=== Supplied information ===

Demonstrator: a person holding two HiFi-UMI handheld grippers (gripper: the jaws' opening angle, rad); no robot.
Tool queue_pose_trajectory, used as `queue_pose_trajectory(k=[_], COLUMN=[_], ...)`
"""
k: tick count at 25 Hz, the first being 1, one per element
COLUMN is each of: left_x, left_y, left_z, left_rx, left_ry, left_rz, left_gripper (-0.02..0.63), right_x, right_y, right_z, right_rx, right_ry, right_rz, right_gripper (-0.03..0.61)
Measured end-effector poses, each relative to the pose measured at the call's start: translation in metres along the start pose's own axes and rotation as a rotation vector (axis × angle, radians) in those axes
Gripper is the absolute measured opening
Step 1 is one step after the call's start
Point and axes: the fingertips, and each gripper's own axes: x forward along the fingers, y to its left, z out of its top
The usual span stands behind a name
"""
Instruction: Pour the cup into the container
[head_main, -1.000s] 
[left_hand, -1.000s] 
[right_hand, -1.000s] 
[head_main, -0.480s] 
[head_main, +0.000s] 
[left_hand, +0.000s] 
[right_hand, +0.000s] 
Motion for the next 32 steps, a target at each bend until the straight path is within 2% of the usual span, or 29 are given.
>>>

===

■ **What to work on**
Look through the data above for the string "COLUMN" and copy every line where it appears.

■ **Expected answer**
Tool queue_pose_trajectory, used as `queue_pose_trajectory(k=[_], COLUMN=[_], ...)`
COLUMN is each of: left_x, left_y, left_z, left_rx, left_ry, left_rz, left_gripper (-0.02..0.63), right_x, right_y, right_z, right_rx, right_ry, right_rz, right_gripper (-0.03..0.61)

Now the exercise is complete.